Tuesday, March 13, 2007

Some in the weekend media described the federal appeals court in Washington DC as interpreting the Second Amendment “broadly” when it struck down a gun control law in the District of Columbia that bars residents from keeping handguns in their homes. “The decision was the first from a federal appeals court to hold a gun control law unconstitutional on the ground that the Second Amendment protects the rights of individuals, as opposed to the collective rights of state militias.”, NY Times 3/10/07.
This characterization is untrue at the most, misleading at the least and tendentious either way. Here’s why:

The federal courts of appeal have often (a more suitable description of the Federal Appellate Court’s rulings so far) subscribed to the states' right approach, instead of to the individual right approach. However, they also have not agreed upon any single interpretation of the Second Amendment. The Fifth and Ninth circuits have shown different judicial thinking, tending to favor the individual and collective rights models respectively. Most (more suitable than to describe the ruling as “the first”) circuits have followed the Ninth's reading, despite these inconsistencies among the lower courts, the Supreme Court has not granted certiorari to any recent case hinging on the Second Amendment

The United States Court of Appeals for the Fifth Circuit stated in 2001 that ”there are numerous instances of the phrase "bear arms" being used to describe a civilian's carrying of arms. Early constitutional provisions or declarations of rights in at least some ten different states speak of the right of the "people" [or "citizen" or "citizens"] "to bear arms in defense of themselves [or "himself"] and the state," or equivalent words, thus indisputably reflecting that under common usage "bear arms" was in no sense restricted to bearing arms in military service.

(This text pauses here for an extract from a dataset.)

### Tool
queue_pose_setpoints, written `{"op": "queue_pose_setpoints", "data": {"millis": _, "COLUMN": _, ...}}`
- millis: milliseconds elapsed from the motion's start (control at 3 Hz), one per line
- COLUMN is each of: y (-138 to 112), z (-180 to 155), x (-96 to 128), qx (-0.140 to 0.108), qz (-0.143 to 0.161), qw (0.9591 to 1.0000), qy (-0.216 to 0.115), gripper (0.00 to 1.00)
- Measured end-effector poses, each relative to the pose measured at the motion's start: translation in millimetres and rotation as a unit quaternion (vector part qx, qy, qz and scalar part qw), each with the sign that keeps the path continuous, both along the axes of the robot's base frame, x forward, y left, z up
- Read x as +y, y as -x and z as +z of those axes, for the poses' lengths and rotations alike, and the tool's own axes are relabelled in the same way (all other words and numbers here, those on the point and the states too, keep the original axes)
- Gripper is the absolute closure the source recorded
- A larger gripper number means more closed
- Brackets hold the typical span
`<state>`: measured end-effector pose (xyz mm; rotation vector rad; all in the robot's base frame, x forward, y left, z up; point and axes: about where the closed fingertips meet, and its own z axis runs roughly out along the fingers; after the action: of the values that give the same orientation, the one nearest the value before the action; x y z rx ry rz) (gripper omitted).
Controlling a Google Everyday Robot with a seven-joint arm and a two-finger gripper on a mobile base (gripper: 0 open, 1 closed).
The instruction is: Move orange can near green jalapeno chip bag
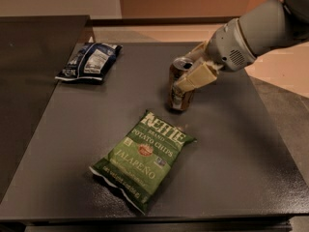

The U.S. Supreme Court Cases Do Not Treat the Right as a Collective Right
The U.S. Supreme Court has said little about the Second Amendment, but it has certainly not said that the Amendment secures only a collective right.
Throughout the Court's history, the Justices have mentioned the Second Amendment, usually in passing, in 27 opinions. In 22 of these 27, the Justices quoted or paraphrased only "the right of the people to keep and bear arms" language, without even mentioning the Militia Clause.
One of the remaining five cases -- and the only extended 20th-century discussion of the right -- is United States v. Miller (1939), which held that the right extended only to weapons that were rationally related to the preservation of the militia. But the Court emphatically did not hold that the right belonged only to the state or the National Guard. Rather, it reaffirmed that the "militia" referred to the entire armed citizenry, and considered on the merits a lawsuit that was brought by an individual (Miller), not by a state.
The only Supreme Court case that leans in the collective rights direction is Lewis v. United States (1980), which summarily rejected an ex-felon's claim of a right to possess a firearm, in passing citing some lower court cases that took a collective rights view. But Lewis could equally well be explained as concluding only that ex-felons don't have a right to keep and bear arms (something that's also been held in the many states whose constitutions unambiguously guarantee an individual right to keep and bear arms). In any event, if one relies on passing mentions, Casey v. Planned Parenthood (1992) (quoting Justice Harlan) in passing described liberty as including "[freedom from] the taking of property; the freedom of speech, press, and religion; the right to keep and bear arms; the freedom from unreasonable searches and seizures; and so on" -- a description that treats the right to keep and bear arms as an individual right on par with the other individual rights.

What the States Think
An often glaring omission by those discussing the topic…
The Second Amendment of the United States Constitution is a Federal provision. Each of the Fifty States also has its own State Constitution addressing their specific state. Forty-four States have chosen to embody explicitly a right to arms into their State's Constitution, and six States have chosen explicitly not to do so.
Of the forty-four states that have chosen to embody explicitly a right to arms into their State's Constitution, approximately thirty-one have explicitly chosen to include the right to arms for 'individual right', 'defense of self', 'defense of home' or similarly worded reasons. Approximately thirteen States, as with the Federal Constitution, did not choose to include explicitly 'individual', 'self' or 'home' wording associated with a right to bear arms for their specific state. In other words, almost 2/3rds of the states view the right to arms as an “individual right”.

Finally, an interesting side-note but apropos to the discussion is the book titled “Armed America: The Remarkable Story of How and Why Guns Became as American As Apple Pie” by Clayton Cramer, Nelson Publishing. Up until 1969, virtually all New York City schools had riflery teams…thousands of students carried rifles on subways, buses and streets to and from schools. Up to 1963, all commercial pilots were required to carry guns and were allowed to until 1987. Today, there are towns (Kennesawy, GA, Greenfeld and Geuda Springs, KA) in the US that actually require all residents to own guns. In colonial times there were numerous laws mandating people have guns for personal defense and defense of the community –even in Church where some priests were required by law to check if parishioners were carrying! According to probate records, 70% of Americans bequeathed guns.